Dozens of residents, utility commissioners and national‑group representatives urged greater transparency and independent review before council authorizes any contract. “This is the most secret billion‑dollar project I’ve ever seen in Austin,” said Al Braden, vice chair of the Electric Utility Commission, testifying for himself and urging council members to press staff for models, locations and guardrails.
Speakers pointed to climate, health and equity risks and questioned cost assumptions. “How does buying a gas generator in 2030 square with our goals of eliminating carbon by 2035?” asked Al Braden. Finn McPherson, who lives across the street from Decker Creek Power Plant, said the capital cost alone was large: “At current turbine pricing, 400 megawatts … costs $1 billion just to build the units.” Several commenters asked the city to revive or expand local clean programs such as Solar for All and to commission a third‑party economic and emissions analysis.
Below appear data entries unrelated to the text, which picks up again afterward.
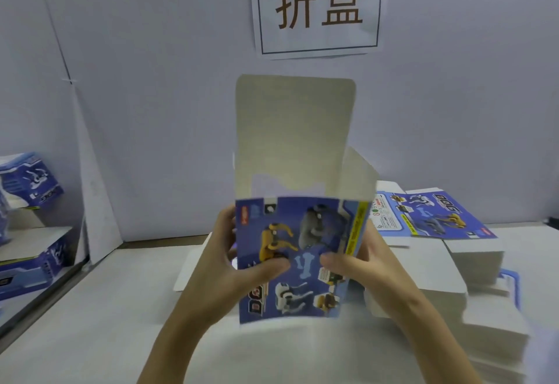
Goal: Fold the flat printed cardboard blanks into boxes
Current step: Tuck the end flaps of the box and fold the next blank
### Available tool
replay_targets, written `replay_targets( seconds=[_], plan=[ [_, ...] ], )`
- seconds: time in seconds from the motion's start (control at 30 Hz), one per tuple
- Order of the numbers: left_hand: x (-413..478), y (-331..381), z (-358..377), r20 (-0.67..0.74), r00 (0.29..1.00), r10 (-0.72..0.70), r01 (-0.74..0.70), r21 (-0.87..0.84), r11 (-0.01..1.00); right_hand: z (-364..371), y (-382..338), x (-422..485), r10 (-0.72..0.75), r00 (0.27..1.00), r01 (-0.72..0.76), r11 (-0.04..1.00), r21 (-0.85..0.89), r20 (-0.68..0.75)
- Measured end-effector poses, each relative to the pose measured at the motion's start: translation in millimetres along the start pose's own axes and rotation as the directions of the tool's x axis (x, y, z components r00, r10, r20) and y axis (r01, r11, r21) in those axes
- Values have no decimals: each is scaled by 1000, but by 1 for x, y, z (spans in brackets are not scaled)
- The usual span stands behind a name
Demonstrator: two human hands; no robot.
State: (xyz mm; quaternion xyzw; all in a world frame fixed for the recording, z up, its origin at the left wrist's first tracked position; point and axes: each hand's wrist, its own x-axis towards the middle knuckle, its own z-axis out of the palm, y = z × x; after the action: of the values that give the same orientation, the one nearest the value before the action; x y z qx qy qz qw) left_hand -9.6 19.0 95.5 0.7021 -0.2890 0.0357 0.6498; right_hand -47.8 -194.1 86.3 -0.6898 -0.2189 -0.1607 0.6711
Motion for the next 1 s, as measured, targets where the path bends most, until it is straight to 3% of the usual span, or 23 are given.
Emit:
replay_targets(
  seconds=[0.07, 0.13, 0.27, 0.47, 0.73, 0.87, 1.0],
  plan=[
    [-2, 0, 1, 81, 989, -121, 124, -36, 992, 0, -5, -1, 0, 1000, 0, 1000, -8, -9],
    [-3, 0, 1, 134, 980, -149, 149, 10, 989, 3, -10, -1, -23, 997, 23, 1000, -5, -74],
    [-4, -1, 10, 154, 988, -13, -13, 167, 986, 2, -13, -1, -137, 979, 130, 990, -54, -150],
    [-8, 1, 18, -22, 960, 278, -276, 67, 959, 4, -19, -2, -198, 968, 183, 978, -104, -153],
    [-11, 6, 2, -17, 918, 397, -394, 91, 915, 12, -28, -8, -401, 903, 336, 884, -325, -156],
    [-12, 9, 2, -21, 882, 472, -462, 166, 871, 13, -31, -6, -549, 832, 413, 709, -572, -79],
    [-11, 11, 2, -29, 875, 484, -466, 224, 856, 15, -29, -5, -551, 833, 425, 701, -573, -57]
  ],
)
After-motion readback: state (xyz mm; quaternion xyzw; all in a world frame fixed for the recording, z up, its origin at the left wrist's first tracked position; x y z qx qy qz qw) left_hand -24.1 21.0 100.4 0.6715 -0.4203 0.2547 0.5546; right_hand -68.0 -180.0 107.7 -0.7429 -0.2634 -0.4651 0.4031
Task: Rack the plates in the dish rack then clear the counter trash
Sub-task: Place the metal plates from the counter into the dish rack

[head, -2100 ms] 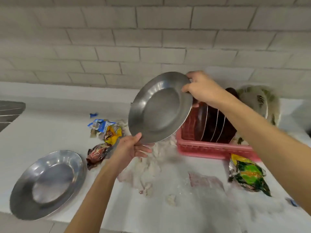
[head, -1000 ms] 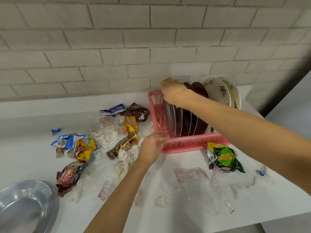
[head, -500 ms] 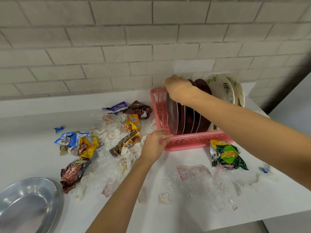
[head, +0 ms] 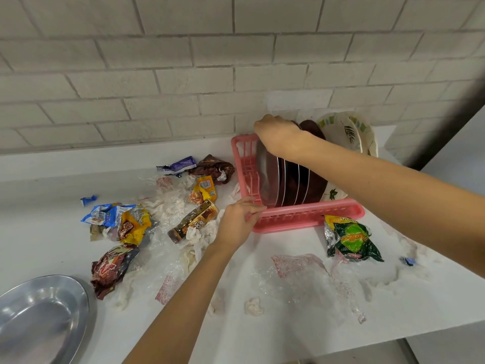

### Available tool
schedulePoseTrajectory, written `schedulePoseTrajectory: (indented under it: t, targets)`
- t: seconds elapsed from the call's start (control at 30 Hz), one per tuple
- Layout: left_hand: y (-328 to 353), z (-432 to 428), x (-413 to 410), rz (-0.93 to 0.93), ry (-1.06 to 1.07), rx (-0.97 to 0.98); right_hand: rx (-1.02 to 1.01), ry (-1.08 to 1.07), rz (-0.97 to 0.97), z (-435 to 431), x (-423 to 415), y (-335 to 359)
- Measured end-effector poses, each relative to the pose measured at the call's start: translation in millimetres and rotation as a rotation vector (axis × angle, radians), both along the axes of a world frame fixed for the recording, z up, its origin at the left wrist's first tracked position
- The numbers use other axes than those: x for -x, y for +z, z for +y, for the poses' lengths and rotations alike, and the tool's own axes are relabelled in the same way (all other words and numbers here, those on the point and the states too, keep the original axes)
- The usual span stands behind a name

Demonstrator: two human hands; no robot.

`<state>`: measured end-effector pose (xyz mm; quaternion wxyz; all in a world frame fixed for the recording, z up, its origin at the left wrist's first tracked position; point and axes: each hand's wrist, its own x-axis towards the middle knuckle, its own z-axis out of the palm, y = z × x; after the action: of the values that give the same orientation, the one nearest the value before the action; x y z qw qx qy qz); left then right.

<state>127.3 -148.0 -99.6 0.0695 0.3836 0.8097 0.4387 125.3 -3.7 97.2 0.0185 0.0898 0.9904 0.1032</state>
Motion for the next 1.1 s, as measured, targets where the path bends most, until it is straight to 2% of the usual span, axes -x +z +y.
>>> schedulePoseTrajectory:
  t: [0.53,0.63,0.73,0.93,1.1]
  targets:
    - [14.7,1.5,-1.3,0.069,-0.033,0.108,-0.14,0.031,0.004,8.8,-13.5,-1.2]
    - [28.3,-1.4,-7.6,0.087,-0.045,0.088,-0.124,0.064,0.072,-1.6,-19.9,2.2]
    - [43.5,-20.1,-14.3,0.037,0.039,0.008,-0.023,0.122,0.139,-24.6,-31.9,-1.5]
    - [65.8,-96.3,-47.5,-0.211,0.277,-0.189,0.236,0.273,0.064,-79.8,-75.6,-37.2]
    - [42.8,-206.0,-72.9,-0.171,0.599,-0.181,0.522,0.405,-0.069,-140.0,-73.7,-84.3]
Council members used the public session and the following staff briefing to probe the utility’s modeling and procurement approach. An Austin Energy official said the “reliability risk hours” used in planning range from 1 to 10 hours per event, with many events lasting five to eight hours and some up to 10 hours; extreme multi‑day events like Winter Storm Uri are modeled separately. The official said that, while long‑duration batteries and other technologies are being monitored and piloted, they are not yet cost‑competitive or ready at scale to replace the dispatchable capacity the utility seeks.
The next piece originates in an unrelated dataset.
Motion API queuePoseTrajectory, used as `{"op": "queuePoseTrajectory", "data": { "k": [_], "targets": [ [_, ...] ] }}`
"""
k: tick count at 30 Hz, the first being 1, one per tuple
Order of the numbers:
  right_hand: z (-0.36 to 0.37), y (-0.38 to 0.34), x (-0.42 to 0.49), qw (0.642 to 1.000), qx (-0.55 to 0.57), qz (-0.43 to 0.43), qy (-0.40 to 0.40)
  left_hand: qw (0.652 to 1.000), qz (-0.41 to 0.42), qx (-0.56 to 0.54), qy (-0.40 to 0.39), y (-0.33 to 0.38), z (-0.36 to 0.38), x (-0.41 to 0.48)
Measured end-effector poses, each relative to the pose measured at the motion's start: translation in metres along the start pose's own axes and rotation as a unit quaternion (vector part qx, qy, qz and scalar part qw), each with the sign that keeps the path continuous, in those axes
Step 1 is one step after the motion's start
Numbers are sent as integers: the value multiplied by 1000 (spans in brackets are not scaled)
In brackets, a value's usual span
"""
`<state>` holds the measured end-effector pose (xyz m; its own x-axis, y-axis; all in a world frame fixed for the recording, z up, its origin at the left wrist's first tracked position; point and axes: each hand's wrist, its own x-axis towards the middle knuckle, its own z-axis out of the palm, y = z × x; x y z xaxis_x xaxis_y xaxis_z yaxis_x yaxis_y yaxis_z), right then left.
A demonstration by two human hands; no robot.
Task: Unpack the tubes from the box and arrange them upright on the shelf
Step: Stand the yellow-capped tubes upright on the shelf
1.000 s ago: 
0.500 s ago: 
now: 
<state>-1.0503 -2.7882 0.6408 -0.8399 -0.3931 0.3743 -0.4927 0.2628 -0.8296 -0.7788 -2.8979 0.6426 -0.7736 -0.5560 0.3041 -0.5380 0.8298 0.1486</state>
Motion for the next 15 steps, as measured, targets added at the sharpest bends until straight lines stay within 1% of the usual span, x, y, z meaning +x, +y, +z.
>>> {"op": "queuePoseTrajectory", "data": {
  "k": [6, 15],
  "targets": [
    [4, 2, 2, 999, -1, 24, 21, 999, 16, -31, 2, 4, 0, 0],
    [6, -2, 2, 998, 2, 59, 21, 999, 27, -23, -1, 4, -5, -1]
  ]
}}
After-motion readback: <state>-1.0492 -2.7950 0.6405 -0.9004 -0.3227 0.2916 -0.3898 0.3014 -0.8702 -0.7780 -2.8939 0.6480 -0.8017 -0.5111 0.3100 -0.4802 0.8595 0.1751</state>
Council members also questioned why the utility is pursuing confidential direct‑purchase contracts rather than relying solely on the all‑resources RFP process. Austin Energy staff replied that developer‑owned proposals returned in the RFP did not meet the utility’s needs for ownership and control and that direct negotiations with major equipment manufacturers are sometimes conducted confidentially to avoid raising market prices and to preserve competitive negotiating positions.
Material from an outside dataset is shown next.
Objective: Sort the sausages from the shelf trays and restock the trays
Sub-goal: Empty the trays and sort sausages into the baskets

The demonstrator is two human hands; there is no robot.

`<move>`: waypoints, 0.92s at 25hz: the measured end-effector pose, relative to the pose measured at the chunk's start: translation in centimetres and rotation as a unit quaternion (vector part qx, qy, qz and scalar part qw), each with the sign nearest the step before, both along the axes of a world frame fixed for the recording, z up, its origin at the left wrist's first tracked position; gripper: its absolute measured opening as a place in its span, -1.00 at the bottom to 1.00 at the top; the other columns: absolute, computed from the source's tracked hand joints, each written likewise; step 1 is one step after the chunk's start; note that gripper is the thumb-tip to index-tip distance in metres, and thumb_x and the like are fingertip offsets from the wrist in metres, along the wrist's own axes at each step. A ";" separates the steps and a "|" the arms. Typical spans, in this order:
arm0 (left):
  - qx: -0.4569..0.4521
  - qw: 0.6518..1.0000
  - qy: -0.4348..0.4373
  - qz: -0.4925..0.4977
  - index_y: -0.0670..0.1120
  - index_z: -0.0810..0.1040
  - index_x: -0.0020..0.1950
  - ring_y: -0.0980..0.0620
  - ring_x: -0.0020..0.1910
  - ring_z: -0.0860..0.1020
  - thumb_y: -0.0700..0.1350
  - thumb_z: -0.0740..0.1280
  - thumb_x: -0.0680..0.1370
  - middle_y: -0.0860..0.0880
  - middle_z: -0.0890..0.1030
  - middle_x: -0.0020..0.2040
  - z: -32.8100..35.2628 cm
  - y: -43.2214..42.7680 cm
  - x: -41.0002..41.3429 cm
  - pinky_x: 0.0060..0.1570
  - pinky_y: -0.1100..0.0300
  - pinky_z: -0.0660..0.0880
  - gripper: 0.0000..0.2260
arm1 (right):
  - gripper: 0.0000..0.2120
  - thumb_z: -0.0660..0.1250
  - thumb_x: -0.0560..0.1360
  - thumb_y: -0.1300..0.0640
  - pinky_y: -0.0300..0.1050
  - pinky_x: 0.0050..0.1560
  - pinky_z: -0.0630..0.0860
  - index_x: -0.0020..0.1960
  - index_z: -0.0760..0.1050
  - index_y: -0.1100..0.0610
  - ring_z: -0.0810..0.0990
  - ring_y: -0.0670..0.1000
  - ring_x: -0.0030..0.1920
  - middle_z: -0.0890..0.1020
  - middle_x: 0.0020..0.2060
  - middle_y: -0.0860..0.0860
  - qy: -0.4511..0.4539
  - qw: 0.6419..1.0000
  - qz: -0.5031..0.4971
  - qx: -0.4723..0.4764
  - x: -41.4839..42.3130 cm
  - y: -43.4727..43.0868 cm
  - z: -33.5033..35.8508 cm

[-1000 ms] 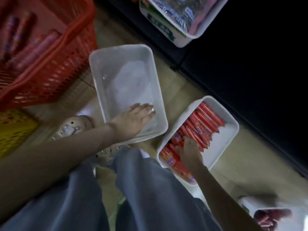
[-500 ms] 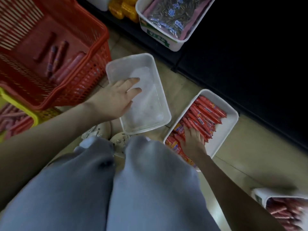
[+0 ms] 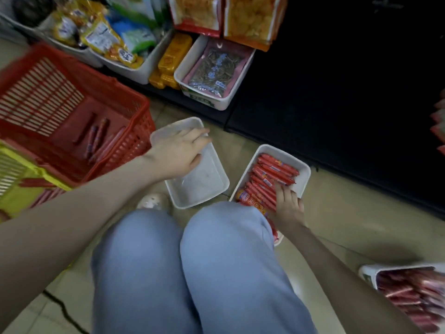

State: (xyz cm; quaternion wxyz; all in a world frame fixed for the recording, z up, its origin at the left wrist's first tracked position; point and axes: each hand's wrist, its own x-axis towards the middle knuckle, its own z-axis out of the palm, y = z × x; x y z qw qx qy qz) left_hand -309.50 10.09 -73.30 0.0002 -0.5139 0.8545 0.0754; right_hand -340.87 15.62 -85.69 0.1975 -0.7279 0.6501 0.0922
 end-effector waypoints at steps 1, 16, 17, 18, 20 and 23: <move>0.023 1.000 0.003 0.005 -0.22 0.45 0.34 -0.27 0.29 0.44 -0.18 0.30 0.49 -0.24 0.41 0.38 -1.5 -0.4 -0.5 0.24 -0.15 0.42 -0.59 | -0.27 0.32 0.49 -0.01 0.09 0.34 0.24 0.53 0.03 0.11 0.27 0.13 0.37 0.31 0.36 0.09 -0.014 1.000 -0.019 -0.002 -0.3 -0.2 -0.7; 0.096 0.988 -0.097 -0.072 -0.18 -0.01 0.55 -0.13 0.53 0.01 -0.12 0.05 0.61 -0.19 0.00 0.55 -22.6 -5.5 -7.4 0.48 0.05 -0.13 -0.47 | -0.18 0.44 0.35 -0.09 0.12 0.40 0.25 0.45 0.11 0.11 0.30 0.11 0.34 0.32 0.33 0.08 0.039 0.986 0.034 0.160 -0.2 -10.4 -14.4; 0.098 0.986 -0.108 -0.075 -0.18 -0.03 0.55 -0.14 0.53 -0.01 -0.10 0.10 0.61 -0.20 -0.02 0.55 -23.1 -5.7 -7.0 0.47 0.05 -0.16 -0.44 | -0.28 0.41 0.39 -0.06 0.12 0.37 0.29 0.41 0.17 0.11 0.34 0.11 0.31 0.36 0.30 0.08 0.040 0.986 0.025 0.160 -0.4 -11.1 -14.4; 0.091 0.987 -0.112 -0.074 -0.18 0.00 0.55 -0.14 0.53 0.03 -0.09 0.19 0.58 -0.21 0.01 0.55 -23.3 -5.8 -6.6 0.46 0.05 -0.15 -0.39 | -0.38 0.37 0.43 -0.02 0.10 0.33 0.33 0.38 0.21 0.12 0.37 0.11 0.29 0.40 0.28 0.09 0.040 0.986 0.017 0.162 -0.3 -11.7 -14.2; 0.081 0.992 -0.079 -0.054 -0.17 0.18 0.50 -0.12 0.48 0.19 -0.08 0.35 0.48 -0.19 0.17 0.51 -22.9 -5.9 -6.2 0.46 0.07 0.01 -0.35 | -0.52 0.30 0.48 0.08 0.04 0.30 0.36 0.34 0.25 0.13 0.40 0.11 0.27 0.43 0.25 0.10 0.048 0.987 0.031 0.150 -0.1 -12.1 -13.8; 0.115 0.992 0.047 -0.001 -0.19 0.35 0.42 -0.16 0.41 0.33 -0.17 0.32 0.50 -0.20 0.32 0.44 -20.5 -6.0 -5.6 0.40 0.03 0.24 -0.51 | -0.53 0.28 0.50 0.13 0.00 0.31 0.33 0.37 0.25 0.15 0.39 0.12 0.29 0.43 0.26 0.12 0.057 0.994 0.040 0.088 0.1 -11.0 -12.0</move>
On disclosure, the utility told the council it models guardrails and deployment scenarios internally and with third parties, but that certain contract pricing and vendor details may be protected under the state’s competitive‑bidding exceptions. Mayor Pro Tem and council members emphasized the political sensitivity and said the council would take public comment, then move to an executive session on Thursday under the Texas Open Meetings Act competitive‑matters exception to consider the terms; the council said it would announce the outcome after that closed deliberation.
No final vote or contract award occurred at the May 19 session. City officials said additional modeling, community engagement on siting and follow‑up environmental analyses would continue and that staff would present any proposed contract and related emissions/guardrail details to council before final action.